The OVERFLOW bits are diagnostics for conditions that should be impossible by construction during normal operation. Legal valid && !ready input backpressure and output FIFO almost_full backpressure are expected flow-control states and do not indicate overflow.

Clocking and reset

The streamer spans two important domains:

  • clk - control-side logic, ingress buffering, decode path, register programming
  • streamer_clk - trigger evaluation, output pacing, output-valid/strobe timing

The main reset crossing is streamer_rst, which is synchronized from the top-level reset and the software streamer-reset request into streamer_clk. Runtime trigger, stop, gate, and trigger-input levels are synchronized into streamer_clk; static output/gating configuration crosses through a latest-value CDC update helper and commits only while idle/reset.

For the broader system clock tree and ownership model, see clock_domain.md.

Software integration

On the host side, the main C++ entry points are:

The DMA-backed path stages encoded sequence data in SDRAM and lets the FPGA-side Intel/Altera Modular Scatter-Gather DMA engine feed the streamer path.
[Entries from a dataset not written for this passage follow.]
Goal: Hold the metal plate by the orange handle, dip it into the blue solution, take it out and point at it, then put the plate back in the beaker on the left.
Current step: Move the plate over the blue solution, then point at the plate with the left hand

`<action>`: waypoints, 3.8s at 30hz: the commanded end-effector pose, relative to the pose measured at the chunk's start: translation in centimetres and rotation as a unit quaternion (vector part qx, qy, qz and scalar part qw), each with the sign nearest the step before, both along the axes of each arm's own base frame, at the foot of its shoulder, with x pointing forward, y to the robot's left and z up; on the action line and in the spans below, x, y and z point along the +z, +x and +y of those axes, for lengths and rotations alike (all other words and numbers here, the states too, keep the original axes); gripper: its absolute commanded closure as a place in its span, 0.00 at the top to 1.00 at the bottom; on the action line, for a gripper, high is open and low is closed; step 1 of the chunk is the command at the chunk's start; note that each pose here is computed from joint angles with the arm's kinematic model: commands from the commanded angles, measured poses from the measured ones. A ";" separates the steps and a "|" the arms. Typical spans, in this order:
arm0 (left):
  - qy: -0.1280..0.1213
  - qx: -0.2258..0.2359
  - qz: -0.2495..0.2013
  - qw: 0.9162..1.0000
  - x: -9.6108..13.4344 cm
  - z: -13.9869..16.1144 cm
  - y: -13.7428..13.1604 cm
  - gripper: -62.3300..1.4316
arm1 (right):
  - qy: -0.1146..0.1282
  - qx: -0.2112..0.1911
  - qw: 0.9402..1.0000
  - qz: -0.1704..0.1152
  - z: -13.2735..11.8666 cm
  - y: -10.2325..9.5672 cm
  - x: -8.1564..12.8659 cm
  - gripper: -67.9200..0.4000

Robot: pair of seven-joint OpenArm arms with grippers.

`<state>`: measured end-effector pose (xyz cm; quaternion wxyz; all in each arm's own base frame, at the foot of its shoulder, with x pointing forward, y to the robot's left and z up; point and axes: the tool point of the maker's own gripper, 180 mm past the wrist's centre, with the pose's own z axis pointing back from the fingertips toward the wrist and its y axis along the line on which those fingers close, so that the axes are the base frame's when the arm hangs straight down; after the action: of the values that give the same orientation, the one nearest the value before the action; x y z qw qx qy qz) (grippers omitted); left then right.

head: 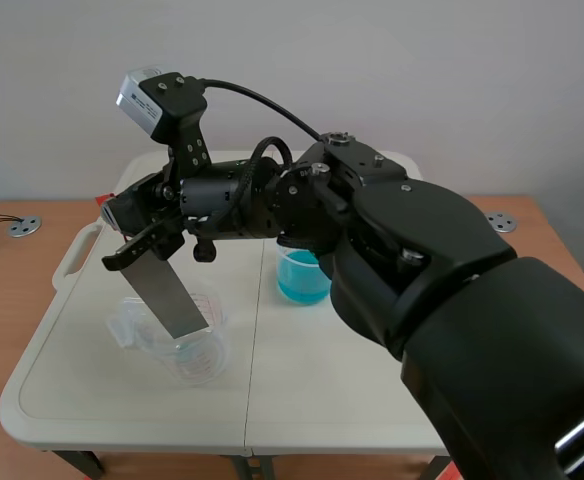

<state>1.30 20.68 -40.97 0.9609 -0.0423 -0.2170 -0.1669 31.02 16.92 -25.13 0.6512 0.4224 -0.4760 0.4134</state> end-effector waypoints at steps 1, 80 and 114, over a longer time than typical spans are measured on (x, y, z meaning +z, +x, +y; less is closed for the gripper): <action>-0.006 0.000 -0.011 1.000 0.3 -0.3 0.6 0.07 | 0.018 0.005 1.000 -0.024 0.4 0.0 1.8 0.02; -0.011 -0.037 -0.136 0.990 5.3 1.2 10.7 0.07 | 0.054 -0.144 0.959 -0.239 -15.9 2.6 16.5 0.02; -0.138 -0.232 -0.315 0.910 15.6 -8.6 26.0 0.07 | 0.070 -0.163 0.965 -0.193 -18.0 6.8 14.2 0.02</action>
<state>26.71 12.16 -25.98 0.7675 -0.1659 -0.4999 -0.3653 37.77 -1.07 -12.90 0.5973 0.2940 -0.6633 0.3419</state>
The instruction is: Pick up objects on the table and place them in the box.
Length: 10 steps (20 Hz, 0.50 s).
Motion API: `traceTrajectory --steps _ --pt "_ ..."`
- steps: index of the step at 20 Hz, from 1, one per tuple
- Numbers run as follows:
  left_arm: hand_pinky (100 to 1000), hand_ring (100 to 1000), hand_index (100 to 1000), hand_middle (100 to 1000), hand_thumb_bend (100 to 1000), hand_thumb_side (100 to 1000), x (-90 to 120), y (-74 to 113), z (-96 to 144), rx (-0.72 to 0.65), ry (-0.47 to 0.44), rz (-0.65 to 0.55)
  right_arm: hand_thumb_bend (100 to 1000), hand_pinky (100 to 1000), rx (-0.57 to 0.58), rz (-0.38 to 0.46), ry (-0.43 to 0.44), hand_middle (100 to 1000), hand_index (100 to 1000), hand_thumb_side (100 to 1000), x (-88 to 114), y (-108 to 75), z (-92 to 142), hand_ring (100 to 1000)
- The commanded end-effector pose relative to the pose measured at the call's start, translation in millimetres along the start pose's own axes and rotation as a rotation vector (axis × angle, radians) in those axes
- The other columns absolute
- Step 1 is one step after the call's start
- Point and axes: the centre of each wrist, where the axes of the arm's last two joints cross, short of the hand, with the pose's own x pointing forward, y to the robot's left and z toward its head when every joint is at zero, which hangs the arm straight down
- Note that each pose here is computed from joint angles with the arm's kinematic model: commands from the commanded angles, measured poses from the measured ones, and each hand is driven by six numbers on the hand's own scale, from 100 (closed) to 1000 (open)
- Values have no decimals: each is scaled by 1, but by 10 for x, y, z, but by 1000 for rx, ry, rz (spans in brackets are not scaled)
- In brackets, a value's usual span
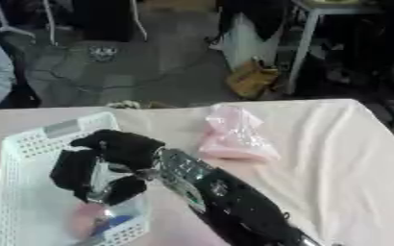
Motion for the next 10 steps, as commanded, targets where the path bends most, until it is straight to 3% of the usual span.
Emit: traceTrajectory --steps 1,4,5,6,7,10 --pt "832 924 836 799 100 790 30 -3 -66 16 -24 7 334 998 1 -19 19 1000 1000 1000 -67 -182 -10 1000" --pt "832 924 835 799 100 790 31 -5 -70 17 -26 8 352 998 32 -43 26 1000 1000 1000 -73 -251 -13 1000" --pt "832 924 835 799 100 791 31 -5 -71 16 -27 8 472 1000 48 -28 23 1000 1000 993 -72 -301 -17 1000" --pt "832 924 835 799 100 791 31 -5 -72 15 -28 8 472 1000 71 6 22 1000 1000 993 -72 -375 -23 1000" --pt "832 923 835 799 100 790 32 -6 -73 14 -29 9 545 1000 98 39 25 1000 1000 897 -75 -434 -24 1000" --pt "832 923 834 799 100 789 34 -9 -81 14 -35 11 610 1000 172 124 55 1000 1000 844 -118 -535 -11 1000"
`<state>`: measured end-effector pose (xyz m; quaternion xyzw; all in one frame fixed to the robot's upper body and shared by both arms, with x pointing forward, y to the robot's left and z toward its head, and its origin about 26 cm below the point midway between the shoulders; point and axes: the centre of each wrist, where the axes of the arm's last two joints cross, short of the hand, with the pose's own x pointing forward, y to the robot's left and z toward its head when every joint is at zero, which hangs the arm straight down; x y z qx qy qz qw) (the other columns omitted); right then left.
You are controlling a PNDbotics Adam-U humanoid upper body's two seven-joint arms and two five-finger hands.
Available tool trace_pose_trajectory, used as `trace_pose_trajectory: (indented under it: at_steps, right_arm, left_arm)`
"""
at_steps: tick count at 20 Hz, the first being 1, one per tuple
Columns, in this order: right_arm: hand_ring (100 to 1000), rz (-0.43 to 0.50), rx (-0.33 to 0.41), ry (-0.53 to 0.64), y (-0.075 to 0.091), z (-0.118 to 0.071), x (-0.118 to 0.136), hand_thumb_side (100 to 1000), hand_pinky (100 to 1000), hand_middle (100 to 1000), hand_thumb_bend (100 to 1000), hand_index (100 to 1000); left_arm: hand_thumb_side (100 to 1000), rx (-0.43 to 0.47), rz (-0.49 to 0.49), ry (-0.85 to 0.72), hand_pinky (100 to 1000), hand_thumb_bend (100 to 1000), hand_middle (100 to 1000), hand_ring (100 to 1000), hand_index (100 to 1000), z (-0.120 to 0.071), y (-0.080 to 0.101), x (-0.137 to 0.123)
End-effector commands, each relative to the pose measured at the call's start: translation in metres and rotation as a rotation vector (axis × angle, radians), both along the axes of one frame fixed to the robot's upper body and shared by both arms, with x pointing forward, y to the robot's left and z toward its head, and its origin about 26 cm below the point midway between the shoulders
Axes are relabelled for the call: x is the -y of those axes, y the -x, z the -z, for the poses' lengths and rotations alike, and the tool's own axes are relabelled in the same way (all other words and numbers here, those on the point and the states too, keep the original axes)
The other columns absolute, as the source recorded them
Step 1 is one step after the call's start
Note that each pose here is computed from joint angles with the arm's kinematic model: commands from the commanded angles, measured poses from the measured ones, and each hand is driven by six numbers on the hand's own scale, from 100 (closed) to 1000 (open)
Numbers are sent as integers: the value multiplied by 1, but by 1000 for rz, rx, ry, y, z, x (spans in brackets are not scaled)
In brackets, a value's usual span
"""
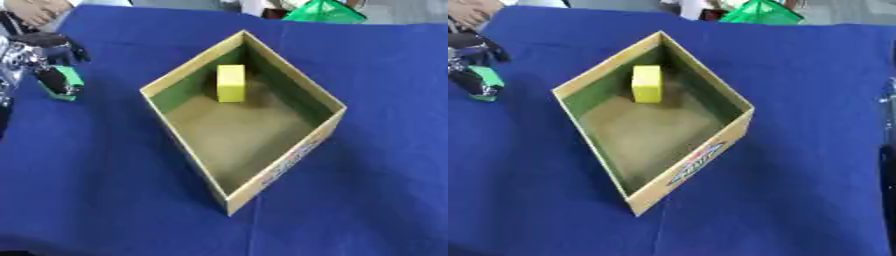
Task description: Pick up objects on the table and place them in the box.
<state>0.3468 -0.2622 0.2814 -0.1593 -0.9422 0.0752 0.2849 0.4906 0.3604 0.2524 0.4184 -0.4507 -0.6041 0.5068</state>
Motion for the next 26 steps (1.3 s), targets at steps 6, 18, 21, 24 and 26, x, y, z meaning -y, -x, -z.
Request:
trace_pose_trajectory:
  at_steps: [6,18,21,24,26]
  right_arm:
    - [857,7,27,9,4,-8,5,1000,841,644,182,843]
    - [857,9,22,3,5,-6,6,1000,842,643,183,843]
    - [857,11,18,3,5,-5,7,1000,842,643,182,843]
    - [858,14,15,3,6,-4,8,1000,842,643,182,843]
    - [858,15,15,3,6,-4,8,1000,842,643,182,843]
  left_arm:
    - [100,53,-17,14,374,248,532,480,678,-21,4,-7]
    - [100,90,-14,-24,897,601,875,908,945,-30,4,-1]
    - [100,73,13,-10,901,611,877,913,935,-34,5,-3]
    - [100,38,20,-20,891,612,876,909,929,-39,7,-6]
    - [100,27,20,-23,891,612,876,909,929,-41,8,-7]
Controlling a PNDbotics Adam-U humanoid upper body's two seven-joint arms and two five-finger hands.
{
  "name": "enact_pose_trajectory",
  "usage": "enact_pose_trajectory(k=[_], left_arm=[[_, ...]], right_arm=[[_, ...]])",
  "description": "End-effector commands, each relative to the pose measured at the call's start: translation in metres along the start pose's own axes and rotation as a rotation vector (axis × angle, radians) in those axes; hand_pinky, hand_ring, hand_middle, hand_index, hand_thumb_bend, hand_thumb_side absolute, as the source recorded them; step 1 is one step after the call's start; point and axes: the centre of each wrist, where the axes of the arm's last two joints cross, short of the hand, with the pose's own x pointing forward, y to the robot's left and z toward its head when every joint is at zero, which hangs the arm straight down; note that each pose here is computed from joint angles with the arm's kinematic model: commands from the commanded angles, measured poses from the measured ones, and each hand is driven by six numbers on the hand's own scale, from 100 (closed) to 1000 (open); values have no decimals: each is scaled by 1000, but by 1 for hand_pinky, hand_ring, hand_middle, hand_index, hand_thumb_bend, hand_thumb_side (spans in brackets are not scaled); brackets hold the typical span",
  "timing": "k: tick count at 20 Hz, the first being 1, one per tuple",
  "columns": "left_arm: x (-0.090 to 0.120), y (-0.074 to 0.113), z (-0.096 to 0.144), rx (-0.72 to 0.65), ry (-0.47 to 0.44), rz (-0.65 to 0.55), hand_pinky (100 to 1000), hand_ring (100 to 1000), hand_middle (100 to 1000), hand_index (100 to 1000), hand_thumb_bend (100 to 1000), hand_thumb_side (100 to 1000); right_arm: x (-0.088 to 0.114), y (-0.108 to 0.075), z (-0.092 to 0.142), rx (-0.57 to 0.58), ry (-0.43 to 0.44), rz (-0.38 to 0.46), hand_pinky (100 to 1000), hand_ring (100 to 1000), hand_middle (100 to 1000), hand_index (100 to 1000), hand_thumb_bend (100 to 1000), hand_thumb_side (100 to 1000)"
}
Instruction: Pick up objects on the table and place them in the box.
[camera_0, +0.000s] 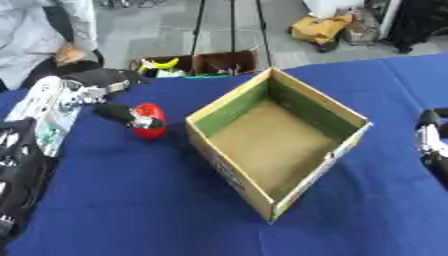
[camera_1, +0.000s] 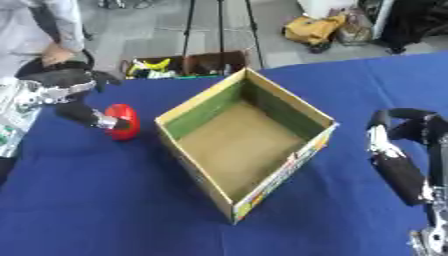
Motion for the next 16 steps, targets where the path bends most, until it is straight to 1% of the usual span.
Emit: enact_pose_trajectory(k=[1,4,7,9,10,11,12,14,16], left_arm=[[-5,14,3,2,36,-9,543,826,950,1000,693,773],[-4,13,-2,-25,53,0,527,823,958,1000,670,744],[-4,14,-5,-18,68,12,502,802,948,1000,657,746],[-6,15,-7,-15,89,11,525,806,947,1000,661,748],[-7,16,-7,-17,108,8,551,819,949,1000,646,745],[-9,16,-8,-21,127,4,560,825,949,1000,667,748],[-10,17,-8,-25,144,-1,565,826,941,1000,660,750],[-12,16,-9,-33,159,-5,564,818,915,989,642,752],[-13,13,-11,-45,155,9,533,798,908,986,616,743]], right_arm=[[6,-5,-3,4,-33,3,748,567,447,684,188,481],[7,-5,-3,8,-36,2,748,567,447,684,188,481],[7,-4,-3,12,-39,1,748,567,446,682,189,481],[8,-4,-4,14,-41,1,748,567,445,682,189,481],[8,-4,-4,15,-42,2,749,567,445,682,183,481],[8,-4,-4,16,-42,2,749,567,445,682,189,481],[8,-5,-4,17,-42,2,749,567,445,682,189,481],[8,-5,-4,18,-42,2,749,566,444,681,189,480],[8,-4,-4,18,-44,2,749,566,444,681,189,480]])
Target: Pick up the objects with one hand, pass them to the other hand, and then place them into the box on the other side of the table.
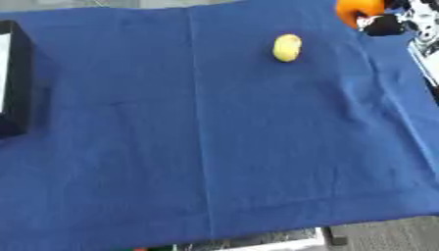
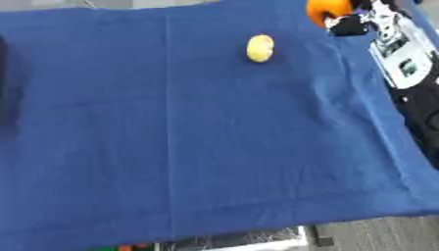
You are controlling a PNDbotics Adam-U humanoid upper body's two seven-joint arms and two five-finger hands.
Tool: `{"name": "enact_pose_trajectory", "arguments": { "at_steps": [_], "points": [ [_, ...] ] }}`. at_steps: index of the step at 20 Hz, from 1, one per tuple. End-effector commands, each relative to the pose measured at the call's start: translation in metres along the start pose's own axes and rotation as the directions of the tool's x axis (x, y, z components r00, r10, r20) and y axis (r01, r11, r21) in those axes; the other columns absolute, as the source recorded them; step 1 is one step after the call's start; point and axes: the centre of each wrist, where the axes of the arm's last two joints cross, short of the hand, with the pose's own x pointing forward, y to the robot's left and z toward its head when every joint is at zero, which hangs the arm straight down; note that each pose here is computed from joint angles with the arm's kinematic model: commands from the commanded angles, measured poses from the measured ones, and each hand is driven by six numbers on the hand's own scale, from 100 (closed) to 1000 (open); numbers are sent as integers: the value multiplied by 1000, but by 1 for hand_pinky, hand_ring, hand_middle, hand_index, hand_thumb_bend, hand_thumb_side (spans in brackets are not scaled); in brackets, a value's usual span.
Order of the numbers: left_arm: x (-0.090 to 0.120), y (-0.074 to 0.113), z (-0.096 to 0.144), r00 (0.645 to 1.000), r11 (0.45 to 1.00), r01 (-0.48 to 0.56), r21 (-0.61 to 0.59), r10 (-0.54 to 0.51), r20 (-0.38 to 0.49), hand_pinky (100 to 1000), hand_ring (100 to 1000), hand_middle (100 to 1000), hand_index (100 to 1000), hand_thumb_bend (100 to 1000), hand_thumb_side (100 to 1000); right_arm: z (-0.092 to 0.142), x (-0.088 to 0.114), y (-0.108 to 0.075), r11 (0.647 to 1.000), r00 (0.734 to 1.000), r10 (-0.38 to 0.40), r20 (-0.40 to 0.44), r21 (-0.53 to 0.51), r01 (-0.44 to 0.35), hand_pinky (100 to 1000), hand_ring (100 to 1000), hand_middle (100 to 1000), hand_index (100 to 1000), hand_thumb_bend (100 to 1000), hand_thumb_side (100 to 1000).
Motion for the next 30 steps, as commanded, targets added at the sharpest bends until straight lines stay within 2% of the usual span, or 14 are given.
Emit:
{"name": "enact_pose_trajectory", "arguments": {
  "at_steps": [1, 6, 12, 18, 21, 22, 23, 30],
  "points": [
    [11, 15, -1, 998, 999, 27, 17, -27, 48, 728, 793, 783, 715, 552, 556, 6, 23, -25, 1000, 995, -16, 96, -23, 18, 745, 625, 409, 533, 245, 100],
    [19, 16, 2, 996, 1000, 23, 7, -23, 84, 727, 792, 782, 716, 551, 552, 20, 47, -17, 996, 981, -82, 177, 44, 75, 744, 623, 408, 531, 224, 100],
    [32, 18, 10, 990, 1000, 19, -19, -16, 143, 728, 792, 782, 718, 553, 552, 29, 66, -1, 985, 961, -156, 228, 110, 134, 729, 619, 406, 530, 193, 100],
    [48, 19, 16, 979, 999, 15, -43, -5, 206, 728, 792, 782, 725, 552, 547, 34, 86, 20, 968, 938, -213, 275, 192, 164, 725, 618, 406, 530, 181, 100],
    [61, 21, 22, 964, 999, 8, -52, 6, 264, 728, 791, 782, 727, 552, 540, 35, 94, 33, 960, 927, -235, 293, 218, 174, 723, 618, 405, 529, 173, 100],
    [66, 22, 24, 958, 998, 5, -55, 11, 285, 728, 791, 781, 727, 664, 613, 36, 96, 36, 958, 923, -241, 299, 224, 178, 723, 618, 405, 529, 171, 100],
    [71, 22, 26, 951, 998, 1, -60, 17, 309, 729, 791, 781, 727, 553, 535, 36, 99, 40, 955, 918, -252, 305, 233, 184, 722, 617, 405, 529, 166, 100],
    [89, 20, 25, 899, 993, -5, -116, 55, 435, 730, 790, 779, 727, 557, 528, 42, 115, 65, 922, 877, -333, 347, 315, 225, 719, 616, 404, 527, 138, 100]
  ]
}}
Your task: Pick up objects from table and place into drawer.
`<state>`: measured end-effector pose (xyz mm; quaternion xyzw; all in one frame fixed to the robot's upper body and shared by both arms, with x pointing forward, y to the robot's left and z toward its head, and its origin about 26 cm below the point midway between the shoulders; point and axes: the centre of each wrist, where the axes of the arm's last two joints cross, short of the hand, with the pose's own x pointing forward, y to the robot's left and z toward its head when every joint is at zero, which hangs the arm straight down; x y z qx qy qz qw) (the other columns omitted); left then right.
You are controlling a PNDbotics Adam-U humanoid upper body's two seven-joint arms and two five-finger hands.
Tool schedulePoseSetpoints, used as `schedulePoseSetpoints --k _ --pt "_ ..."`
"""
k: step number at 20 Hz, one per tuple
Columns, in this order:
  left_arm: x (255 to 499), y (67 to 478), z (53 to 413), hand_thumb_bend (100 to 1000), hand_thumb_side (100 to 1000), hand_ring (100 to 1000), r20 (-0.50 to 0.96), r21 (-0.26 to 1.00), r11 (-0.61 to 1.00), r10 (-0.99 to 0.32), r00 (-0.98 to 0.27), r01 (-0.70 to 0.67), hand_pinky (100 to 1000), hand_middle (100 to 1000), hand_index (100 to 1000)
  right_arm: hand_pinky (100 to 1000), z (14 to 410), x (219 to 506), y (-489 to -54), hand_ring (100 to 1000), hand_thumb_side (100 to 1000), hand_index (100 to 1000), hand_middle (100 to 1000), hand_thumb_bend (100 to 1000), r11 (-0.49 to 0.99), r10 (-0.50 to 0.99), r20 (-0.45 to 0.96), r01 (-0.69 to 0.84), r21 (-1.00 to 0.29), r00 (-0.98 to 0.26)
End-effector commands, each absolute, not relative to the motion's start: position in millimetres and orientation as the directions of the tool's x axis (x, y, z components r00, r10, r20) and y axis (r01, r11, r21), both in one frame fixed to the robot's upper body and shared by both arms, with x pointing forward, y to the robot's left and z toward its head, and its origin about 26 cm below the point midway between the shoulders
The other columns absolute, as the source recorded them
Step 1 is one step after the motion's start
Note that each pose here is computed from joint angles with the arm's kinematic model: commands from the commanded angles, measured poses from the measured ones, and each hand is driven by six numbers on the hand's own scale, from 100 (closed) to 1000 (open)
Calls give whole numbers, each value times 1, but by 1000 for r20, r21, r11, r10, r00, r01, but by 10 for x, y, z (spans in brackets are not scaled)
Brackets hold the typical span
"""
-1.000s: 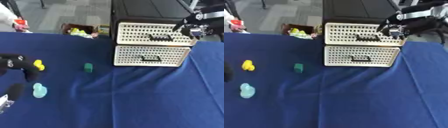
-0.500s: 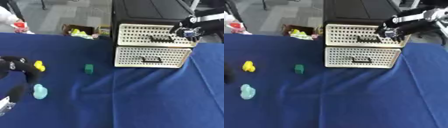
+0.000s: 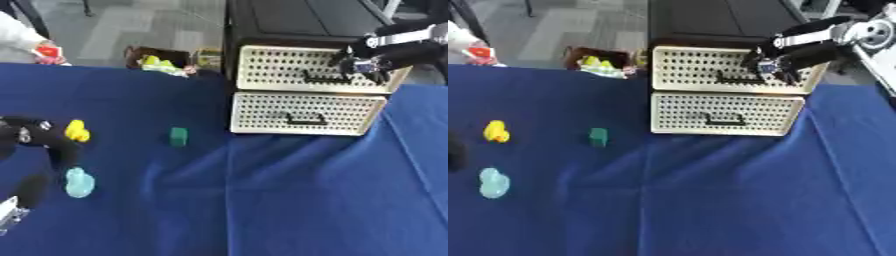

This is mainly useful for longer or repeated transfers where CPU-driven FIFO writes would add avoidable host-side overhead.

CLI tools such as ppfg, ppdelay, ppplay, and pptest all eventually program this subsystem.

How to customize it safely

If you want to modify the streamer for long-term maintainability, the safest entry points are:

  • external programming model changes - start with st_interface.sv and config.vh
  • new element semantics - update config.vh, rl_decoder.sv, and the host-side sequence model together
  • trigger behavior - update chain_trigger.sv and verify software assumptions about arming/forcing/retriggering
  • throughput or buffering changes - review both FIFO sizing in config.vh and the completion/overflow checks exposed to software

When changing behavior, update both the hardware docs and the host-side assumptions in c++/ at the same time.